新旧天才の対局が決まった。藤井聡太七冠は6月20日、史上初の八冠奪取に向けて、残るタイトル「王座」への挑戦権をかけた村田顕弘六段とのトーナメント2回戦に臨み、崖っぷちから終盤に大逆転して、準決勝に駒を進めた。次は6月28日、羽生善治九段・将棋連盟会長と、負けたら終わりの一番勝負に挑む。
このトーナメントに先立つ6月17日、千葉県柏市で行われた叡王戦イベントで、将棋AI「PONANZA(ポナンザ)」を開発した東大将棋部OBの山本一成氏と対談した際に、
「(AIとの対局で)形勢判断を大きく伸ばすことができた。普段は活用して勉強するのがメイン」
と話していた藤井七冠。山本氏に言わせれば「藤井叡王の方が素早くAIよりもいい手を発見している状況」だそうで、王座戦トーナメント2回戦終盤の、まさかの逆転劇も、日頃の研鑽の賜物だろう。
その藤井七段が「息抜き」として挙げたのは「睡眠」だ。その日の対局を振り返ると23時まで寝付けないこともあるが、常に7時間から8時間の睡眠時間を確保し、二度寝をする。目覚まし時計をセットするだけでは起きられず、家族に起こしてもらうのだと、過去にも語っていた。
自宅が愛知県にある藤井七段にとって、東京と大阪の将棋会館は「アウェイ」。各タイトル戦では日本各地の名門旅館や会場を巡るため、泊まり慣れた「定宿」も持たない。ホームはなく、慣れない寝具で常に敵地(アウェイ)を回って最高のポテンシャルを保てるのだから、朝起きても疲れが残る中高年には、藤井七冠が殿上人にしか見えない。
同じ時代に現れた超人、エンゼルスの大谷翔平も、休日の過ごし方を「6時間の筋トレと10時間から12時間の睡眠」と答えている。

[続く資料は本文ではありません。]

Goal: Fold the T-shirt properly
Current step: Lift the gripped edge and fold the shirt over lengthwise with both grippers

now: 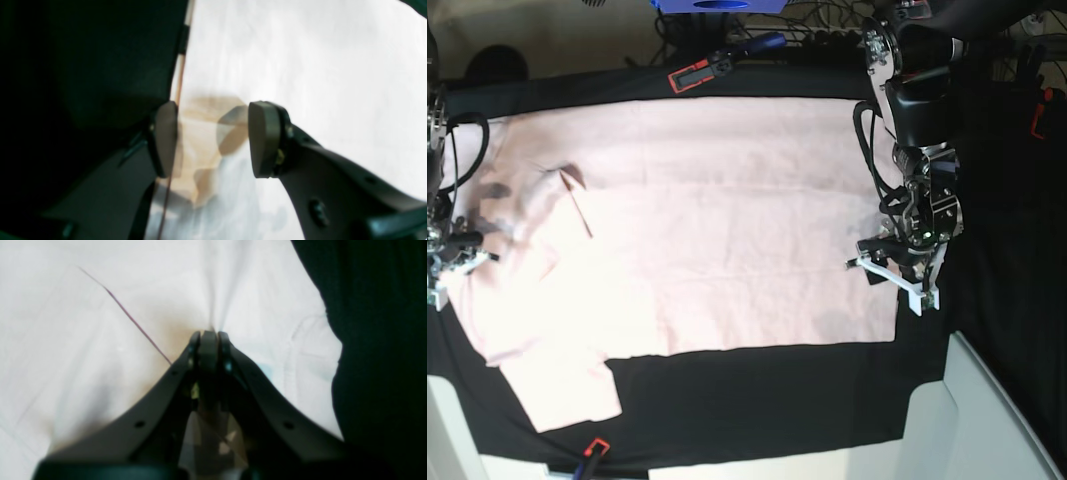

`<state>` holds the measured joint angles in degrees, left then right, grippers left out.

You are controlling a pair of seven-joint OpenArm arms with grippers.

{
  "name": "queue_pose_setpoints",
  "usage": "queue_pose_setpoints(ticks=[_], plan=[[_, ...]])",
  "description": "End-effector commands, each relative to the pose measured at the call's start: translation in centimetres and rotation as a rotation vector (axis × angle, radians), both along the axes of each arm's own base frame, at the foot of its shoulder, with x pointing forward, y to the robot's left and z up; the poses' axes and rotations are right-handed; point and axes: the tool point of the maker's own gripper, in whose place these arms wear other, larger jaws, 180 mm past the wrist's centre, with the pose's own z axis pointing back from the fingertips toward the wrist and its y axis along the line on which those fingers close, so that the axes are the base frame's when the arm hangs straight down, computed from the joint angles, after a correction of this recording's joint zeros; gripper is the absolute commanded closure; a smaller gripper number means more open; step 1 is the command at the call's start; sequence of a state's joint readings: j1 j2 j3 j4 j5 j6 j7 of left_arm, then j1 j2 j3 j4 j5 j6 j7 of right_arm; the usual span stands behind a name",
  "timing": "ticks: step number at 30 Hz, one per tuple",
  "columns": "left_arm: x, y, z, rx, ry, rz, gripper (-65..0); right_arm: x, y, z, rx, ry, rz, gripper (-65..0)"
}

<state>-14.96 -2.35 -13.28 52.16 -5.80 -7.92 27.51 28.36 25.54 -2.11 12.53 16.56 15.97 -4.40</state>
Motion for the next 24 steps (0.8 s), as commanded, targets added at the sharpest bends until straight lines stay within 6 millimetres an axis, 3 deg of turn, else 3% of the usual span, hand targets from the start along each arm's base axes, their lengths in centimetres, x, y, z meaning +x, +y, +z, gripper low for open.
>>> queue_pose_setpoints(ticks=[1,4,9,12,16,19,24], plan=[[1.2,0.5,1.2,0.009,-0.035,0.002,-33.6,0.8,-0.3,0.8,0.003,-0.013,0.008,0.0],[1.3,0.7,1.4,0.012,-0.041,0.004,-33.6,0.8,-0.3,0.8,0.002,-0.012,0.009,0.0],[2.6,2.5,4.6,0.066,-0.123,0.009,-33.6,0.7,-0.3,0.8,-0.002,-0.009,0.011,0.0],[3.5,2.8,4.9,0.064,-0.123,0.011,-33.6,0.7,-0.3,0.8,-0.002,-0.009,0.011,0.0],[3.4,3.1,2.9,0.044,-0.054,0.012,-33.6,0.7,-0.4,0.8,0.000,-0.010,0.009,0.0],[3.1,2.3,0.9,0.004,0.009,0.013,-33.6,0.7,-0.3,0.8,-0.002,-0.009,0.011,0.0],[3.1,1.4,-0.5,-0.026,0.036,0.012,-33.6,0.7,-0.3,0.8,-0.002,-0.009,0.011,0.0]])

睡眠をめぐっては「12時間以上寝る人はボケる」「6時間しか眠らない人の寿命は短くなる」「昼寝をすると早死にする」などの迷信やインチキ科学がはびこっている。
睡眠の専門家とうそぶく医師達が「睡眠のインチキ医学」を吹聴するおかげで、この3年、新型コロナで医療現場や救急現場が、天地がひっくり返るような多忙を極めた深夜や早朝に「眠れないから話し相手になって」と119番や保健所に迷惑電話をかけてくる中高年は、1エリア10人どころでは済まなかった。
眠れないというだけで救急車を呼ぶ迷惑老人だけが原因ではないが、今年の東京消防庁管内の救急車の出動件数は、過去最多(87万件)だった去年を上回るペースで増加。年末には救急車が横転する自損事故も起きた。あまりの多忙で寝る時間もなかった救命救急士の居眠り運転、とみられている。不眠を訴える老人が救急隊員の睡眠時間を奪うブラックぶりだ。
12時間以上眠っている大谷がボケるはずもなく、6時間のハードな筋トレをするから10時間以上の睡眠と休養が必要になる。「文化系男子」に見える藤井七冠も運動神経抜群で、50メートル走6秒台と、プロ野球選手の平均値をマーク。プロ棋士になったと同時に、体幹を鍛える筋トレを始めた。藤井七冠は対局のない日、一日中座りっぱなしでAI相手に将棋を指しているのではなく、しっかり体も鍛えているのだ。
家に一日中引きこもって散歩や運動もしなければ、夜眠れないし、朝早く起きてしまうのは当然だろう。無理のない範囲での有酸素運動と軽い筋トレは血流を促進し、血圧を下げる効果がある。
「睡眠時間の長短で病気になる」のではなく「病気が隠れているから眠れない、あるいは眠りすぎる」だけのこと。睡眠に一喜一憂する前に、日中の生活を見つめ直した方がよさそうだ。